La situation au Soudan vient de connaître un tournant très grave : ce lundi 3 juin au matin, à Khartoum, la capitale, des militaires ont ouvert le feu sur le campement qui réunit depuis début avril des dizaines de milliers de contestataires devant le ministère de la Défense et le commandement général de l’armée. A la mi-journée on dénombrait déjà au moins 24 morts et près de 120 blessés. Des militaires sont également intervenus dans d’autres villes pour disperser les sit-in qui s’y tenaient.

L‘opération a été principalement menée par la Force de réaction rapide (RPF), une unité paramilitaire où ont été recyclés les anciens janjawid. Ces milices arabes de sinistre mémoire avaient acquis leur triste réputation à travers les atrocités qu’elles avaient commises contre la population civile noire du Darfour. Au côté de la RPF sévissent des éléments des services de renseignement. Ces services sont restés, tout comme la RPF, très liés à l’ancien président Omar el-Bechir, le dictateur débarqué et arrêté le 11 avril par de hauts gradés à la suite de la puissante mobilisation démarrée en décembre dernier contre son régime.

Omar el-Bechir était à la tête du Soudan depuis qu’il avait été porté au pouvoir par un coup d’Etat des Frères musulmans en 1989. Il est recherché par la Cour pénale internationale (CPI) qui l’a notamment inculpé de crime de génocide au Darfour. Lors de son arrestation par ses collègues – qui n’ont d’ailleurs nulle intention de le livrer à la CPI – on a découvert chez lui quelque 130 millions de dollars en liquide.

Depuis sa destitution, le Soudan est dirigé par un Conseil militaire de transition (CMT), en principe provisoire comme son nom l’indique, avec lequel l’Alliance pour la liberté et le changement (ALC), fer de lance de la contestation, a négocié – en vain – durant de longues semaines afin que le pouvoir soit remis aux civils. Les militaires avaient un temps reproché à l’opposition de ne pas avoir pris la charia comme base de leur projet pour l’avenir du pays. Ce qui en dit long sur le profil idéologique du Conseil militaire, mais aussi, à l’inverse, sur les dirigeants du mouvement contestataire qui se soucient peu de placer l’islam au cœur de leur programme politique.

La fraction la plus brutale des forces armées essaie donc désormais de liquider par la violence le puissant mouvement pacifique qui mobilise depuis le 19 décembre dernier des foules gigantesques à travers le pays pour que les militaires quittent le pouvoir et que le Soudan devienne une démocratie.

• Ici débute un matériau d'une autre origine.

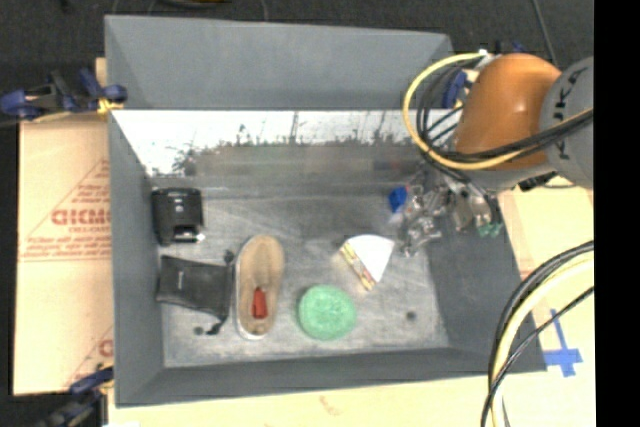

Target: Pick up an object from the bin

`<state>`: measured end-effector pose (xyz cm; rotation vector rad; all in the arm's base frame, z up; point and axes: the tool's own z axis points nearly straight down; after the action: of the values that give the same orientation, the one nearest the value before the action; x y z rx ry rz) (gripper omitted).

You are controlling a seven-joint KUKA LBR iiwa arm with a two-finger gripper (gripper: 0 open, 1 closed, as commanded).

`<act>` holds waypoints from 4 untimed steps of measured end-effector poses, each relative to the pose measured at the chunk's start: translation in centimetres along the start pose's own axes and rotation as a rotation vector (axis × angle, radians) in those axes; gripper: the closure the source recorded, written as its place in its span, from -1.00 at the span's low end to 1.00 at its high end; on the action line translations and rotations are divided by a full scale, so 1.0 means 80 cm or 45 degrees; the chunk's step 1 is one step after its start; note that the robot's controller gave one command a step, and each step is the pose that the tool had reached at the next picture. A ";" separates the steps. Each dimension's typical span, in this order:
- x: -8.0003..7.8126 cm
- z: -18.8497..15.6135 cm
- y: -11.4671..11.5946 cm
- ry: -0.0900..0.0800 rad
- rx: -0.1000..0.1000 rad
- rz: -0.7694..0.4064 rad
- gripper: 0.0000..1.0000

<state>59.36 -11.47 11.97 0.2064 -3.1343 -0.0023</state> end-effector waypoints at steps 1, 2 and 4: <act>-0.027 -0.045 0.008 -0.007 0.004 -0.145 -1.00; -0.027 -0.045 0.008 -0.007 0.003 -0.145 -1.00; -0.031 0.037 0.032 -0.010 0.007 -0.462 -1.00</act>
Offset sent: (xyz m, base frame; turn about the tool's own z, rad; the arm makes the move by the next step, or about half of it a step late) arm 0.0000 0.0000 0.0000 0.0000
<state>61.48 -8.59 9.02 0.7710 -3.0538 0.0055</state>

Le Conseil militaire a récemment reçu le soutien de l’Arabie saoudite, des Emirats Arabes Unis et de l’Egypte. Il est probable que c’est forts de cet appui que les chefs militaires les plus radicaux ont décidé de mettre fin à la contestation en faisant usage des armes. Le général Hamdane Dagalo, l’homme à la tête de la RPF, est d’ailleurs un proche allié des régimes saoudien et émirati.

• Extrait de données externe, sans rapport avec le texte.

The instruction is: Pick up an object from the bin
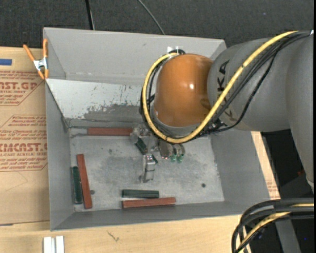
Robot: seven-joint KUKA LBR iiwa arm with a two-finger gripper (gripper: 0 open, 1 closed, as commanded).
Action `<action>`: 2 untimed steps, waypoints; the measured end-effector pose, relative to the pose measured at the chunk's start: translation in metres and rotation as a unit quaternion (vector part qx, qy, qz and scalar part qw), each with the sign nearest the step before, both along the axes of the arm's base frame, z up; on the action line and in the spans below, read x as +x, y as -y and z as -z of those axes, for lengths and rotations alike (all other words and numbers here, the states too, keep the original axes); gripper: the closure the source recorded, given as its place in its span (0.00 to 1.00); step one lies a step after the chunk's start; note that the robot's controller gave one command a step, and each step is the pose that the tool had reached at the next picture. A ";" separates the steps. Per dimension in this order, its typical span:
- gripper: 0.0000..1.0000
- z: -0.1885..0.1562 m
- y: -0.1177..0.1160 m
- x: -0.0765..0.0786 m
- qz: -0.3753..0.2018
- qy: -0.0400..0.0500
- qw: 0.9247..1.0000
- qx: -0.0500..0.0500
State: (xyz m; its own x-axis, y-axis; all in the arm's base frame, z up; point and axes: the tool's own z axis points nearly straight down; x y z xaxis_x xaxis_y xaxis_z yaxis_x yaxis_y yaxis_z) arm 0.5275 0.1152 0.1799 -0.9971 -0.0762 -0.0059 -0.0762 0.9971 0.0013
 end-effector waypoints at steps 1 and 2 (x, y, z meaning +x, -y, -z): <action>0.00 0.066 0.003 -0.027 -0.028 -0.001 1.000 0.000; 1.00 0.104 0.045 -0.024 0.038 -0.003 0.999 0.000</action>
Offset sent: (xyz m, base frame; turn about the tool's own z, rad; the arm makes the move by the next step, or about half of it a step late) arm -0.0242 -0.0452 -0.1033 0.0763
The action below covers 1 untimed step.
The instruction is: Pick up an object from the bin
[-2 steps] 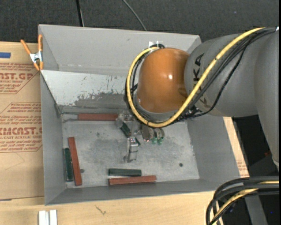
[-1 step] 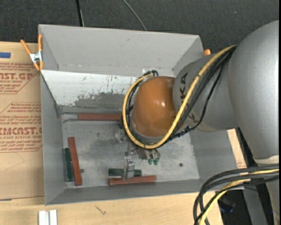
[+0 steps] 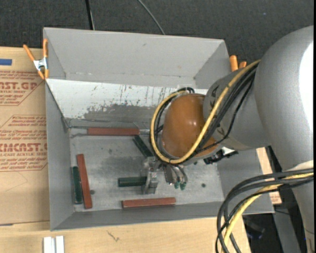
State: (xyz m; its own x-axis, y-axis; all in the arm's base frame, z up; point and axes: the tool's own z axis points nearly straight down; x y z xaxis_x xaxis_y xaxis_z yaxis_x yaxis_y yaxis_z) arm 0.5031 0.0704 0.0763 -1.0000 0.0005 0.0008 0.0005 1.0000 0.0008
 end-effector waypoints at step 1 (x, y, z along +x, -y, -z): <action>1.00 0.000 0.000 0.000 0.000 0.000 1.000 0.000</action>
Offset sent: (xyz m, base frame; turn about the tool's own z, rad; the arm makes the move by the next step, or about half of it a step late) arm -0.0110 -0.0160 0.1376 0.0050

Il est indispensable d’empêcher le bain de sang dans lequel les militaires menacent de noyer l’élan démocratique qui soulève des millions de Soudanais : alors qu’à Khartoum même et dans plusieurs villes de province la population proteste en manifestant dans les rues contre la répression sanglante déclenchée à l’aube, il faut une puissante réaction internationale, allant des simples citoyens jusqu’aux gouvernements, pour arrêter la main des tueurs en uniforme.

Les ambassades à Khartoum des Etats-Unis et du Royaume-Uni ont déjà demandé aux militaires de cesser leur intervention. A Bruxelles, l’Union européenne a appelé le CMT à agir «de manière responsable» et à transférer rapidement le pouvoir aux civils. De la France nous attendons une réaction ferme, exprimée au plus haut niveau de l’Etat et du gouvernement. Ce qui depuis des mois se joue au Soudan, et en ce jour plus encore, n’est rien d’autre que la possibilité de l’avènement de la démocratie dans l’un des plus grands pays musulmans d’Afrique.